The ArtistLe réalisateur de deux des films les plus audacieux du cinéma français des années 2000, la série des OSS 117 avec Jean Dujardin qui secouait en quelques scènes le silence gêné de la comédie française quant au bourbier colonial français, revient avec ce comédien expressif et la compagne du cinéaste en déclaration d’amour pour un film muet et en noir et blanc, hommage aux comédies musicales et au burlesque, the artist.
Le plaisir de la mise en scène et du jeu d’acteur est l’un des plus beaux atouts du cinéaste dans un territoire cinématographique qui sacrifie trop souvent l’un au bénéfice de l’autre. Michel Hazanavicius a le talent pour faire vivre des crétins satisfaits, en l’occurrence George Valentin, vraie fausse star du cinéma muet des années 20, et une jeune Américaine à grande bouche, Peppy Miller (Berenice Bejo) comme les stars de l’époque. Les destins des deux artistes se font miroir sans que les deux n’osent avouer leur désir. Qu’est-ce qui pourra bien réunir ces deux-là que tout oppose, la star du muet qui méprise le bavardage du parlant, et la star du parlant qui se moque des grimaces du muet ? L’industrie du cinéma, lieu de bascule entre la modernisation constante des technologies et le classicisme narratif, offre-t-elle une seconde chance à ses stars déchues ?

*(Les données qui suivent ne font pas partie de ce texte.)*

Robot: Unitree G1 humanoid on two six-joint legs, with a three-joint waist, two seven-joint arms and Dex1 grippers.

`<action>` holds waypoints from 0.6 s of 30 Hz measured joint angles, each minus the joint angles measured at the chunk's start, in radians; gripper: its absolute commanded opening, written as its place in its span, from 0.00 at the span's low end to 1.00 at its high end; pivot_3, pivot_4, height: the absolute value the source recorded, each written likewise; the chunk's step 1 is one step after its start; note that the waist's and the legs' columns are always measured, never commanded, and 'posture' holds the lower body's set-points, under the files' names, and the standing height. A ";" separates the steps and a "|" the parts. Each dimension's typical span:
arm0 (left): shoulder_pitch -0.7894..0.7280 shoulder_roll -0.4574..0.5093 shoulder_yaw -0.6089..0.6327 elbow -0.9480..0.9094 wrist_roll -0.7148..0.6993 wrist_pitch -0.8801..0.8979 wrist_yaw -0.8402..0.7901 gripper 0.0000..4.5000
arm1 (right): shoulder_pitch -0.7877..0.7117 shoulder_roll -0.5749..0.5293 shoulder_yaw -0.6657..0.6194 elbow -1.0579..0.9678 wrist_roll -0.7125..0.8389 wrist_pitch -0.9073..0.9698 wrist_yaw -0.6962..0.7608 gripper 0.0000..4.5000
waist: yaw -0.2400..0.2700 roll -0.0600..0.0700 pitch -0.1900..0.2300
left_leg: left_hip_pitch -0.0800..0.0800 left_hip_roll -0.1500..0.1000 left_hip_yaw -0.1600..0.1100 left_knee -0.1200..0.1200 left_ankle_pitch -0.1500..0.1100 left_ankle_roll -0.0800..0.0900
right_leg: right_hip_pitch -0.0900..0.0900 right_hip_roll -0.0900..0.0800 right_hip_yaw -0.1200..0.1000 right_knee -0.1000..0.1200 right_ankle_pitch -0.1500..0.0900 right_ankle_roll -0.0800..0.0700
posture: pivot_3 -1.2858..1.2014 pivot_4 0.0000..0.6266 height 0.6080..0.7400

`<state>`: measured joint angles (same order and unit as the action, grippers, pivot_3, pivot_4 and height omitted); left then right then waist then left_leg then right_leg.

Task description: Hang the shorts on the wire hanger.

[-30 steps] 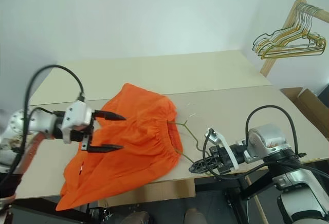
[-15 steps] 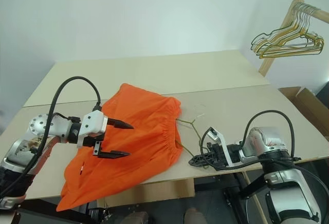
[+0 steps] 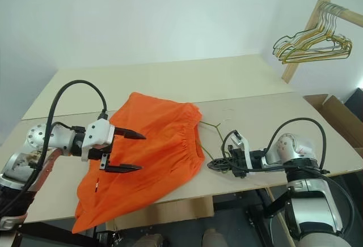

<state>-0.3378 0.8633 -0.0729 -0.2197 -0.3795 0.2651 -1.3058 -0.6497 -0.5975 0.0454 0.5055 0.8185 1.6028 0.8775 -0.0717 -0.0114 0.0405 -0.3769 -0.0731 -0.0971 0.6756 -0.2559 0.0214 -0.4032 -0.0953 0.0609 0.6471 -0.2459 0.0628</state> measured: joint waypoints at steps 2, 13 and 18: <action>0.000 0.000 0.000 0.000 0.000 -0.002 -0.003 1.00 | -0.006 0.000 0.051 -0.014 -0.006 -0.008 0.033 0.00 | -0.005 0.000 0.000 | 0.000 0.000 0.000 0.000 0.000 0.000 | 0.000 0.001 0.000 0.000 0.000 0.000 | 0.50 0.00 1.00; -0.002 0.001 0.013 0.003 0.001 -0.004 -0.006 1.00 | -0.195 0.083 0.120 0.268 -0.176 -0.218 0.166 0.00 | -0.025 0.000 0.000 | 0.000 0.000 0.000 0.000 0.000 0.000 | -0.001 0.000 0.000 0.000 0.000 0.000 | 0.51 0.00 1.00; 0.002 0.003 0.017 0.001 0.001 -0.004 -0.002 1.00 | -0.233 0.118 0.086 0.406 -0.243 -0.305 0.163 0.00 | -0.026 0.000 0.000 | 0.000 0.000 0.000 0.000 0.000 0.000 | -0.001 0.000 0.000 0.001 0.000 0.000 | 0.51 0.00 1.00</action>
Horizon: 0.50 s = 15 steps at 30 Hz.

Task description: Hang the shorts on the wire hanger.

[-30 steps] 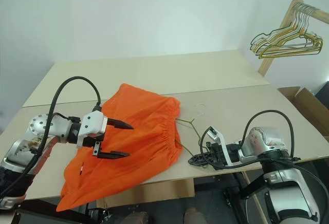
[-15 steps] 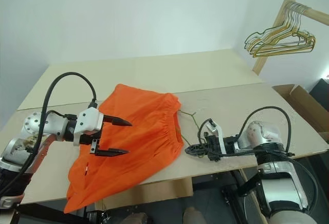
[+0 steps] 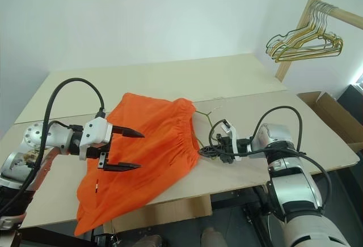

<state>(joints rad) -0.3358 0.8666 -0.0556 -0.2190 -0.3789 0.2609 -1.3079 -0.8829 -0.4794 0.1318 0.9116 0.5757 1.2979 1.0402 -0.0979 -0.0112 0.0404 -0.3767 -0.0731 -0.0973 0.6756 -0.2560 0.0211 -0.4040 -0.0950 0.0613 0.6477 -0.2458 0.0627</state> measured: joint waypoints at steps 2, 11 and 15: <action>0.000 0.000 0.000 0.000 0.000 0.000 0.000 1.00 | -0.004 0.004 0.001 0.000 -0.023 -0.034 0.008 0.00 | -0.001 0.000 0.000 | 0.000 0.000 0.000 0.000 0.000 0.000 | 0.000 0.000 0.000 0.000 0.000 0.000 | 0.51 0.00 1.00; 0.001 0.004 0.002 0.002 0.000 -0.003 -0.002 1.00 | 0.093 0.015 0.014 -0.313 -0.147 -0.305 -0.023 0.00 | -0.001 0.000 0.000 | -0.001 0.000 0.000 0.000 0.000 -0.001 | -0.001 0.000 0.000 0.000 0.000 0.000 | 0.50 0.00 1.00; -0.015 0.006 0.004 0.029 0.001 -0.017 -0.009 1.00 | 0.191 -0.018 0.056 -0.541 -0.254 -0.493 -0.084 0.00 | 0.001 0.000 0.000 | -0.001 0.000 0.000 0.000 0.000 -0.001 | -0.002 0.000 0.000 0.000 0.000 0.000 | 0.49 0.00 1.00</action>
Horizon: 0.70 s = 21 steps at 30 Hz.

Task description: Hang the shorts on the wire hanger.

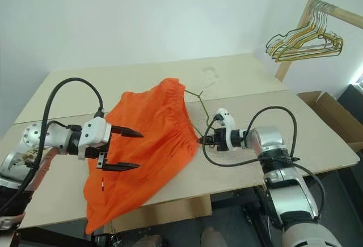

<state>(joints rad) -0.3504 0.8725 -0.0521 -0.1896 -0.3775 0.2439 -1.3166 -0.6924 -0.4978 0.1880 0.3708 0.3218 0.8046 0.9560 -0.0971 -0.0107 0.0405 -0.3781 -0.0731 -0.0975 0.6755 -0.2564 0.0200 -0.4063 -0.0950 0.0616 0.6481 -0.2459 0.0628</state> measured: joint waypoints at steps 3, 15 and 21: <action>-0.047 0.000 0.000 0.040 0.005 -0.023 -0.006 1.00 | 0.038 -0.050 0.025 -0.149 -0.057 -0.094 -0.001 0.00 | -0.001 0.000 0.000 | 0.000 0.000 0.000 0.000 0.000 0.000 | 0.000 0.000 0.000 0.000 0.000 0.000 | 0.48 0.00 1.00; -0.403 0.074 0.028 0.335 0.022 -0.181 -0.217 1.00 | 0.076 -0.224 0.134 -0.478 -0.181 -0.199 0.086 0.00 | -0.036 0.000 0.000 | 0.000 0.000 0.000 0.001 0.000 0.000 | 0.001 0.000 -0.001 -0.001 0.000 0.000 | 0.45 0.00 1.00; -0.621 0.013 -0.041 0.506 0.060 -0.271 -0.287 1.00 | 0.032 -0.225 0.192 -0.487 -0.256 -0.199 0.084 0.00 | -0.062 0.000 0.000 | 0.000 0.000 0.000 0.002 0.000 0.000 | 0.002 0.000 -0.001 -0.001 0.000 0.000 | 0.44 0.00 1.00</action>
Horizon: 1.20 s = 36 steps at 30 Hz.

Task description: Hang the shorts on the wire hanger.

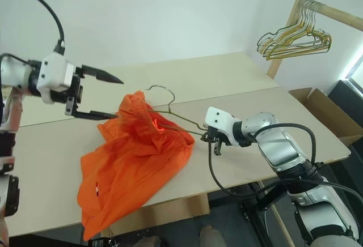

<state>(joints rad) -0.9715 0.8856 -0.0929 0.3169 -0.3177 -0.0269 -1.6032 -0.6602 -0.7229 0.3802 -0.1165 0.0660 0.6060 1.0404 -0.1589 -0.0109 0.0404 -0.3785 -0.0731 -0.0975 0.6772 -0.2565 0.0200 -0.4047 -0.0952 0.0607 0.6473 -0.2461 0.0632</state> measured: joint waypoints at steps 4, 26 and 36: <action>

Le risque du plagiat est toujours de tourner en rond en se satisfaisant du confort douillet d’un passé idéalisé, ce que les deux OSS, parodie de James Bond franchouillard, évitaient en deux fins qui pulvérisaient l’arrogance des films d’espion (en déclenchant la rumeur de l’homosexualité d’OSS dans le premier, et en invitant les “juifs et les nazis” à se réconcilier dans le second). The artist est un film hommage, où comme dans tout hommage, il est conseillé de couper après avoir pleuré.